[comp.parallel] NSF Summer Institute Visit to ETL

rosing@molson.Colorado.EDU (Matt Rosing) (01/21/91)

Last summer I had the opportunity to spend two months at the Electrotechnical
Lab in Tsukuba Japan. This was an NSF sponsored trip for American grad students
to spend time in Japan learning about the research and culture in Japan. I
worked in the Computer Architecture Division and spent most of my time learning
about the SIGMA-1, EM-4, and CODA projects. I have seen a few reports, from
Kahaner and others, describing these projects and would like to add a little
more detail.

The SIGMA-1 machine is a 128 node, instruction level data flow machine. The
project was started in 1981 (?). It has measured rates of 170 MFLOPS. I can't 
really add anymore information than what Kahaner has described. If you have 
questions the best person to ask is Satoshi Sekiguchi (sekiguti@etl.go.jp).

The project that I spent the most time learning about was the EM-4. The EM-4 is
an 80 node, distributed memory, coarse grain data flow machine which is a
prototype for a 1000 node version. By coarse grain, I mean that blocks of
Von-Neumann, register based code are connected by data flow arcs. This mixed
model provides the advantage of data flow (flexible, dynamic scheduling) at the
upper level of a program and advantages of Von-Neumann machines (static register
scheduling) at the lower levels. As many parallel programs have this type of
architecture this appears to be a promising architecture.

The low level, register based part of this architecture is risc based.  The
risc pipeline is integrated with the data flow loop so the two parts work quite
well together (see experiment below). All of the hardware for one node
(including communications) is built into a single gate array chip. The clock
cycle is 80ns.  Although there is no floating point in this prototype, there
will be in the next version.

The other part of the architecture is the communications network. Each
processor is one node in an omega network. The communications network is
designed to support data flow computations and therefore is designed for very
fine grain communications.  A word can be sent or received in a single
instruction. Messages propagate through the network at one word per node per
clock cycle (80ns). The really nice feature of this is that the user does not
need to worry about packing up words into contiguous memory buffers before
sending a message.  Messages are typed by both destination memory address and
category.  Example categories are "data message" or "create process." The user
may define these categories.

I wrote a program to illustrate some of these features. The test was a
smoothing algorithm which worked on a vector. It is an iterative algorithm in
which the next value of each element of a vector is a function of the previous
value and the two neighboring values.

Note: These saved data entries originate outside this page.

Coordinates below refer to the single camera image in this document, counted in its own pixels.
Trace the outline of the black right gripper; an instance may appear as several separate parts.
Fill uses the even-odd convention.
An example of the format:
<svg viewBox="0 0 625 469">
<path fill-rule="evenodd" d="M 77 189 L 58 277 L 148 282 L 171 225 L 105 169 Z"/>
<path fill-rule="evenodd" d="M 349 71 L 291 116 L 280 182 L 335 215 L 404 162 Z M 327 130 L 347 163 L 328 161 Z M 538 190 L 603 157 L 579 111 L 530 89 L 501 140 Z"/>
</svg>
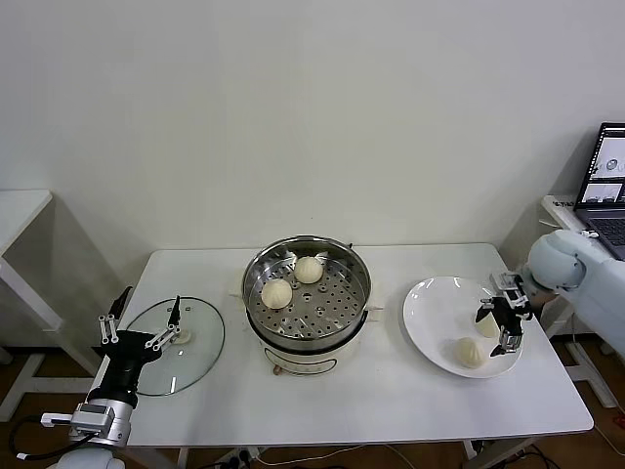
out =
<svg viewBox="0 0 625 469">
<path fill-rule="evenodd" d="M 521 317 L 525 314 L 525 306 L 511 306 L 504 296 L 492 296 L 480 300 L 476 322 L 481 322 L 488 315 L 493 315 L 499 328 L 499 343 L 490 352 L 491 357 L 514 354 L 521 346 Z"/>
</svg>

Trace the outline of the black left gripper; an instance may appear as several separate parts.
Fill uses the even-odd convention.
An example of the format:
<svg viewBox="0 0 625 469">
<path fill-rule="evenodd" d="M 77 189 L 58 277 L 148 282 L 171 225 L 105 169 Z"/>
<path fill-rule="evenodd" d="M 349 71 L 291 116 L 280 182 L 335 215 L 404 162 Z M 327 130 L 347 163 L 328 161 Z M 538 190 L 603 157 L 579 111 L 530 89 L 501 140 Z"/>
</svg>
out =
<svg viewBox="0 0 625 469">
<path fill-rule="evenodd" d="M 92 390 L 93 400 L 114 400 L 127 405 L 138 403 L 138 384 L 145 364 L 161 357 L 161 349 L 181 333 L 181 297 L 177 296 L 167 326 L 156 335 L 133 330 L 116 332 L 132 286 L 116 298 L 106 315 L 98 316 L 101 344 L 109 363 L 98 387 Z"/>
</svg>

This generates communications which are
similar to many numerical problems (PDEs etc). In a sense, the test I wrote was
not something which is ideally suited for data flow machines. It is more of a
data parallel algorithm which is more ideally suited for a SIMD machine like
the CM-2.

The program consisted of placing a "process" (or whatever the equivalent idea
is for data flow machines) on each node which iteratively (10000 cycles)
received the values from the two neighboring processors, added them together,
and sent the results to the two neighboring processors. So messages are one
word long and there are lots of messages. The results of the test were that it
took 36 clock ticks to perform each cycle. (The EM-4 has a wonderful timing
facility which counts clock ticks.) During each iteration two words were sent
so, at 80 ns/cycle, this corresponds to 1440ns/word or 360ns/byte. (Also
includes the integer add). This compares quite favorably to 390ns/byte on an
IPSC2 with messages long enough to overcome message start up costs (greater
than 20k bytes).

The best person to ask questions about the EM-4 is Shuichi Sakai 
(sakai@etl.go.jp)

The final project is called CODA and is still in the paper stage. CODA is a
distributed memory machine that is designed for real time applications. This
machine looks much less like a data flow machine than the EM-4.  The
interesting aspects of CODA are in the communications hardware. First of all,
message priorities have been added to support real time applications. Within
the communications hardware, messages with higher priority are routed before
lower priority messages.

To me, the more interesting aspect of CODA is in the synchronization and
communication hardware. Each memory location and register contain full empty
bits which are used to implement produce/consume semantics on all memory and
register access.  In conjunction with this, a send or receive instruction can
target any memory element or register on any processor. Message packets to read
or write memory or registers are inserted into the risc instruction pipeline
along with instructions from the local processor. The result should be very
fine grained communications with very little overhead.

In order to keep the processors busy there are several instruction streams
supported by the hardware. Processes that block on memory or register accesses
can be swapped out and another instruction stream swapped in in a few clock
cycles.

These three constructs, message priorities, register level synchronization, and
multiple instruction stream support, should greatly improve communications on
distributed memory multiprocessors. If you have questions you should ask Kenji
Toda (toda@etl.go.jp)

My stay at ETL was supported by the NSF Japan Summer Institute program. I
strongly recommend that any PhD students in science or engineering that are
interested in Japan should apply for next year's program. Yes, this is an
advertisement but the program was well worth it.